▶ **DATASET EXTRACT**:
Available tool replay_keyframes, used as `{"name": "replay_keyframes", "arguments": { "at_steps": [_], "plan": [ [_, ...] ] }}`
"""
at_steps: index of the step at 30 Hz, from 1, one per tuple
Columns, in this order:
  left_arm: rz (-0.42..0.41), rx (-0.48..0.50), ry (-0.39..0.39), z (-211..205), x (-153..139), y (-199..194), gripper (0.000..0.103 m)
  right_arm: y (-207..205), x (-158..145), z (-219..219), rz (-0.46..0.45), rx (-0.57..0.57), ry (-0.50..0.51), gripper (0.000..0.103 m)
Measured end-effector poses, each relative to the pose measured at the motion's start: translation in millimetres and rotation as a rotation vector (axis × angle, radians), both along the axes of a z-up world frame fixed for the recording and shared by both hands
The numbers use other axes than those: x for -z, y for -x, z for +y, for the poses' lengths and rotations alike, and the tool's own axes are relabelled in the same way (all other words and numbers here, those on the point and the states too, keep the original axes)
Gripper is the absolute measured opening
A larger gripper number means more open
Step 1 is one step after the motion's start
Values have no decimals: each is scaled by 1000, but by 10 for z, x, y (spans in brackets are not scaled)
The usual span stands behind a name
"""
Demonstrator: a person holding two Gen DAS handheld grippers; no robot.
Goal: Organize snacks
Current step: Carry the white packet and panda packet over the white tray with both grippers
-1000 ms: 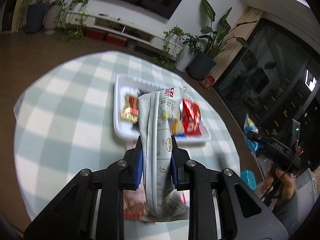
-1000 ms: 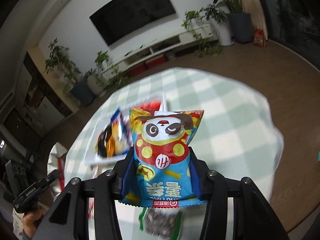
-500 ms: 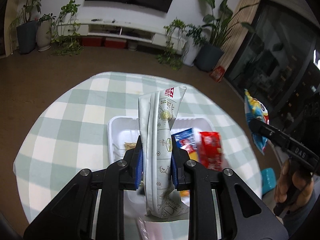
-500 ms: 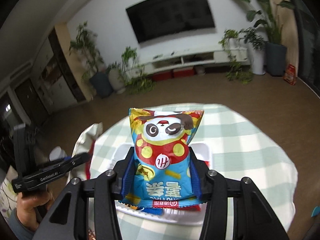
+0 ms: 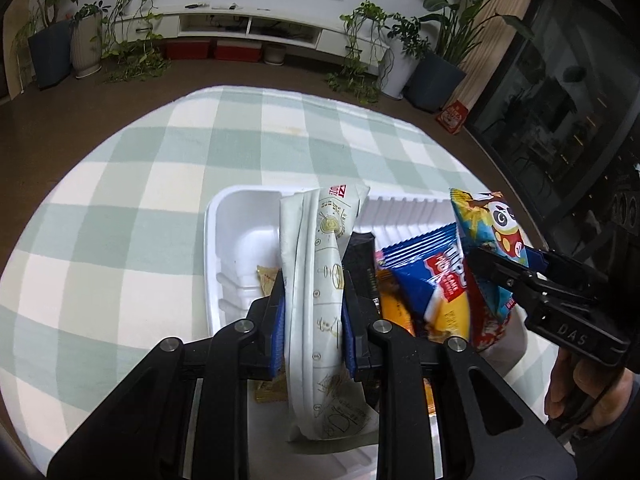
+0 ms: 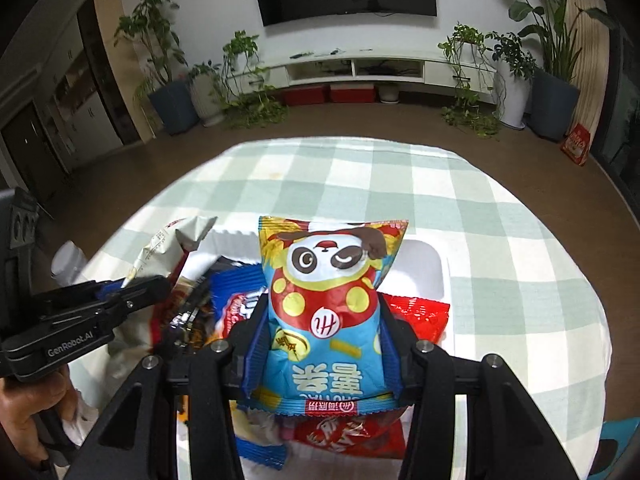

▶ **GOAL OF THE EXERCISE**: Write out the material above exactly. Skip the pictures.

▶ **COMPLETED EXERCISE**:
Available tool replay_keyframes, used as `{"name": "replay_keyframes", "arguments": { "at_steps": [_], "plan": [ [_, ...] ] }}`
"""
at_steps: index of the step at 30 Hz, from 1, one per tuple
Columns, in this order:
  left_arm: rz (-0.42..0.41), rx (-0.48..0.50), ry (-0.39..0.39), z (-211..205), x (-153..139), y (-199..194), gripper (0.000..0.103 m)
  right_arm: y (-207..205), x (-158..145), z (-219..219), rz (-0.46..0.45), rx (-0.57..0.57), ry (-0.50..0.51), gripper (0.000..0.103 m)
Measured end-effector poses, each relative to the pose measured at the motion's start: translation in millimetres and rotation as a rotation vector (axis × angle, radians), both along the axes of a z-up world frame fixed for the recording and shared by both hands
The numbers use other axes than those: x for -z, y for -x, z for +y, for the poses' lengths and rotations alike, and the tool's own axes are relabelled in the same way (all other words and numbers here, those on the point and the states too, keep the original axes)
Gripper is the absolute measured opening
A larger gripper number means more open
Step 1 is one step after the motion's start
Values have no decimals: each is scaled by 1000, but by 10 for z, x, y (spans in brackets are not scaled)
The usual span stands behind a name
"""
Demonstrator: a person holding two Gen DAS handheld grippers; no robot.
Goal: Organize snacks
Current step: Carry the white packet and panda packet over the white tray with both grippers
-1000 ms: 
-1000 ms: 
-500 ms: 
-500 ms: 
+0 ms: 
+0 ms: 

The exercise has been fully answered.